▶ [Instructions to follow]:
Below are some lines of data. Return all of them as they are.
Input data START
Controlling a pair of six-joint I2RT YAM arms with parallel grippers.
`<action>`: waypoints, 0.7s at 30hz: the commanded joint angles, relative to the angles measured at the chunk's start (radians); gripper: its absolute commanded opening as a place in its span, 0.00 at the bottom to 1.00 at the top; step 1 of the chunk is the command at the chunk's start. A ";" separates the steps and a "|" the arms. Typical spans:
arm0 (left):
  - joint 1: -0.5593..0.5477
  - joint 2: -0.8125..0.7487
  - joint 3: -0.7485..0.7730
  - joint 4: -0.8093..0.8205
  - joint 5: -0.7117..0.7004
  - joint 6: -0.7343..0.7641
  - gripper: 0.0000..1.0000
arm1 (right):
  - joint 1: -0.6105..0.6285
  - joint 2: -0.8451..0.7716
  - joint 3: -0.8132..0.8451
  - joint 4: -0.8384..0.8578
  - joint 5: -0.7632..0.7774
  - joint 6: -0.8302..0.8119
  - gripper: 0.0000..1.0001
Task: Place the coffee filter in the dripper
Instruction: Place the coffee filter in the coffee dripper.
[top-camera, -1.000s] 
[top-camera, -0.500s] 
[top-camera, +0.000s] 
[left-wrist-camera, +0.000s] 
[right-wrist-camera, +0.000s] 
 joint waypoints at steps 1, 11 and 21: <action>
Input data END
▶ [Answer section]:
Controlling a pair of six-joint I2RT YAM arms with parallel grippers.
`<action>`: waypoints, 0.7s at 30hz: the commanded joint angles, relative to the angles measured at the chunk's start (radians); gripper: its absolute commanded opening as a place in its span, 0.00 at the bottom to 1.00 at the top; step 1 of the chunk is the command at the chunk's start. A ";" separates the steps and a "|" the arms. Typical spans:
arm0 (left):
  - joint 1: -0.5593..0.5477
  - joint 2: -0.8125..0.7487
  - joint 3: -0.7485..0.7730
  - joint 4: -0.8093..0.8205
  - joint 5: -0.7117..0.7004
  - joint 6: -0.7343..0.7641
  - gripper: 0.0000..1.0000
arm1 (right):
  - joint 1: -0.6105..0.6285
  - joint 2: -0.8451..0.7716
  - joint 3: -0.8132..0.8451
  - joint 4: -0.8384..0.8578
  - joint 5: -0.7632..0.7774
  - joint 6: -0.8302..0.8119
  - gripper: 0.0000..1.0001
Task: Place the coffee filter in the dripper
Instruction: Place the coffee filter in the coffee dripper.
[top-camera, -1.000s] 
[top-camera, -0.500s] 
[top-camera, +0.000s] 
[left-wrist-camera, +0.000s] 
[right-wrist-camera, +0.000s] 
 joint waypoints at steps 1, 11 and 21: <action>

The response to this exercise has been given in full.